ProsmORF-pred

1. Datasets:

For training the Random Forest ML classifier based on protein-features, Refseq annotated ORFs (<= 150 amino acids) of E.coli str. K12 substr. MG1655 (NC_000913.3) were used as the positive set. A random sample of the same set size was taken in the length range (20-150 aa) from all theoritically enumerated ORFs other than those in the annotation in the E.coli genome. The equal-sized positive and negative data had a size of 851 ORFs.The training set can be downloaded here
Benchmarking of the performance was carried out by comparing the prediction results with PRODIGAL and RANSEPS on Refseq annotated small ORFs (<=100 aa) from a large dataset of bacterial genomes. The average length of small ORFs had average length around 70-80 residues.
Additional benchmarking was also carried out using the datasets of experimentally identified small ORFs in the length of 20-50 residues. The set of experimentally identified ORFs in E.coli str. K12 substr. MG1655 was compiled from multiple studies (Pubmed:19121005, 30904393, 27013550, 29645342, 30837344). Other datasets of experimental ORFs available for the species Salmonella enterica serovar Typhimurium str. 14028s (Pubmed:28122954), Salmonella enterica serovar Typhimurium str. SL1344 (Link), Staphylococcus aureus subsp. aureus str. Newman (Pubmed:34061833), Caulobacter crescentus (Pubmed:25078267), Streptococcus pneumoniae D39 (Pubmed:35852327) and Bacteroides thetaiotamicron (Pubmed:31402174,31841667) were also used.
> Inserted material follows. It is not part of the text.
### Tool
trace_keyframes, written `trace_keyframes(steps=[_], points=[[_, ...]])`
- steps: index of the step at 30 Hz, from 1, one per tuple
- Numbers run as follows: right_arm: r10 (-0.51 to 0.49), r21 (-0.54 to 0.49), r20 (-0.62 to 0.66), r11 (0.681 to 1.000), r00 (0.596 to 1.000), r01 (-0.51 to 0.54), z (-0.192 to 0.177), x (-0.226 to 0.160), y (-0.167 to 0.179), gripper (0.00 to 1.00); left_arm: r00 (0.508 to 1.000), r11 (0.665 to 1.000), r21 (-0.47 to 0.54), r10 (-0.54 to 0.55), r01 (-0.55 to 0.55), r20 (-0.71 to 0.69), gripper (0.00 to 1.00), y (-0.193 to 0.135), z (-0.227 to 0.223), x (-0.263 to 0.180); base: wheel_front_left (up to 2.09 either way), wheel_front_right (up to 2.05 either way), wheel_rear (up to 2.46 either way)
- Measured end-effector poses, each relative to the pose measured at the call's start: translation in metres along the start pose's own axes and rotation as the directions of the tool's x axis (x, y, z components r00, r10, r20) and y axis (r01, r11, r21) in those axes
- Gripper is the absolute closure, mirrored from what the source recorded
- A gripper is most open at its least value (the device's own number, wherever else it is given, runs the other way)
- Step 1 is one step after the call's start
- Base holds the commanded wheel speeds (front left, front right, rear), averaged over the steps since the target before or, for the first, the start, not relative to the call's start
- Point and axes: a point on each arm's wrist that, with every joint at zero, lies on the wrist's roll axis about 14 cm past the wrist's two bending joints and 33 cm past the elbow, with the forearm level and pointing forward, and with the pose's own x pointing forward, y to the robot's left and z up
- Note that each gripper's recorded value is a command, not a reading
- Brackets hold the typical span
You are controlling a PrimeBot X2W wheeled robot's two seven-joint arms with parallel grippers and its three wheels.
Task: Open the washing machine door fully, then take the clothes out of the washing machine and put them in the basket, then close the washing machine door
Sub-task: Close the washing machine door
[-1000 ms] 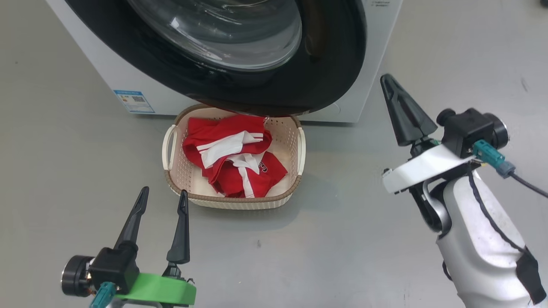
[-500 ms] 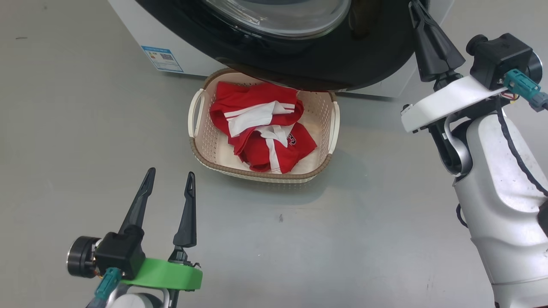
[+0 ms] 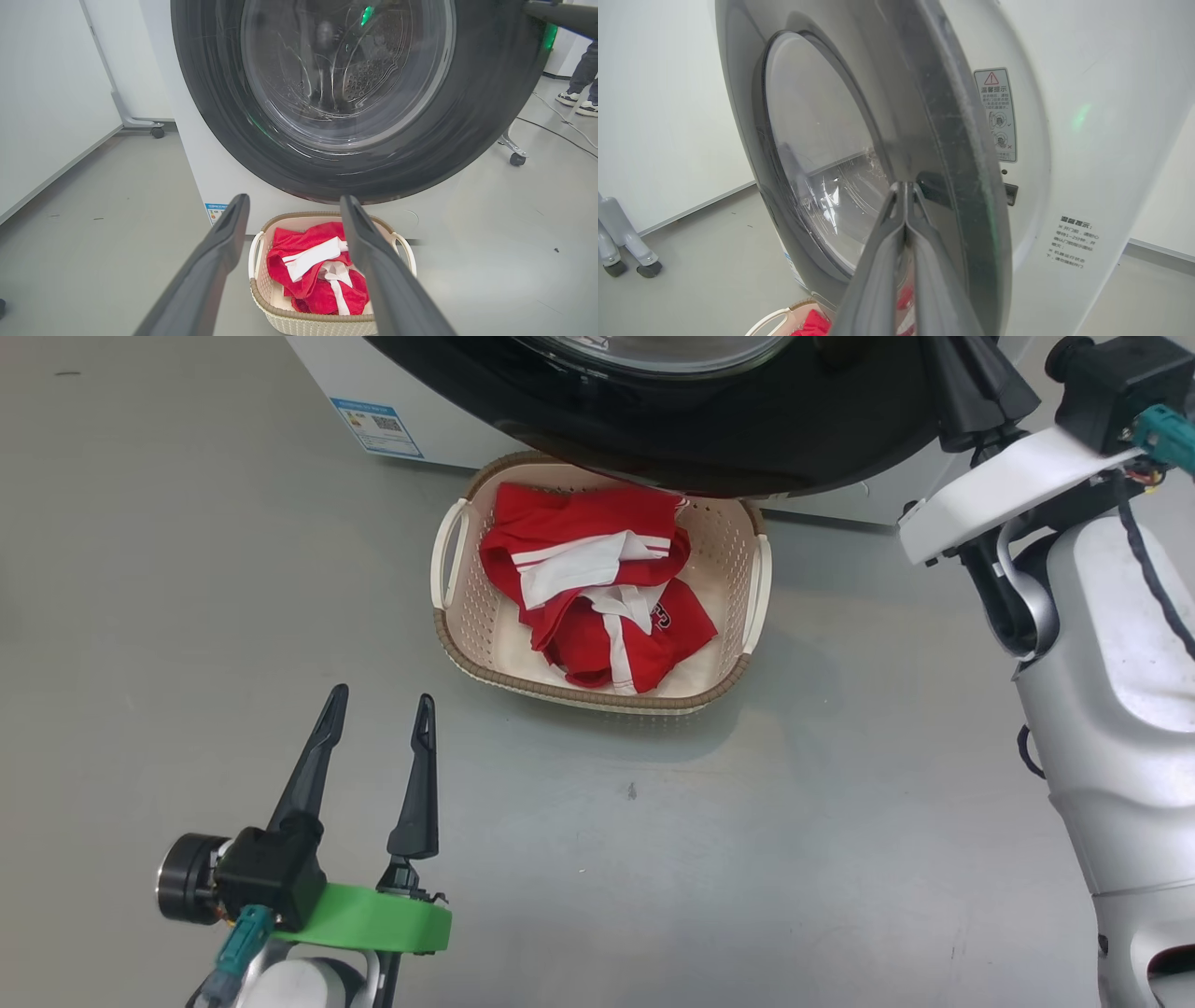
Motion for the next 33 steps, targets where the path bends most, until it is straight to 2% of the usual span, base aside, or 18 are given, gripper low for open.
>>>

A subset of these ORFs, that is validated at protein level, the gold-standard set was also used. For the purpose of benchmarking, ORFs catalogued from these studies were first length filtered (10-100 amino acids) and then filtered for overlaps, such that only one start for each stop was considered. For both analysis, positive set was derived from annotated or experimental smORFs while the negative set was all smORFs in the length range (10-100 aa) other than those annotated or experimentally identified.
Supplementary Datasets Discussed in the Paper:
Supplementary Dataset I : Positive and negative training set.
Supplementary Dataset II : All experimentally identified smORFs used for benchmarking.
Supplementary Dataset III : Subset of experimentally identified smORFs validated using epitope-tagging(protein level).
Supplementary Dataset IV : Assembly accessions of 3153 prokaryotic whole genomes used for conservation analysis.

2. Comparison with PRODIGAL and RANSEPS on Refseq annotated smORFs

Picture 1
Fig 1: The plot shows the performance of PRODIGAL, RANSEPS and ProsmORF-pred on annotated smORFs across representatives from diverse bacterial groups. A single species was chosen per each group. As is clearly seen our tool ProsmORF-pred achieves an median sensitivity of 80 % at an average False Positive Rate of 0.40 %. Detailed information shown in Table 1 and Table 2.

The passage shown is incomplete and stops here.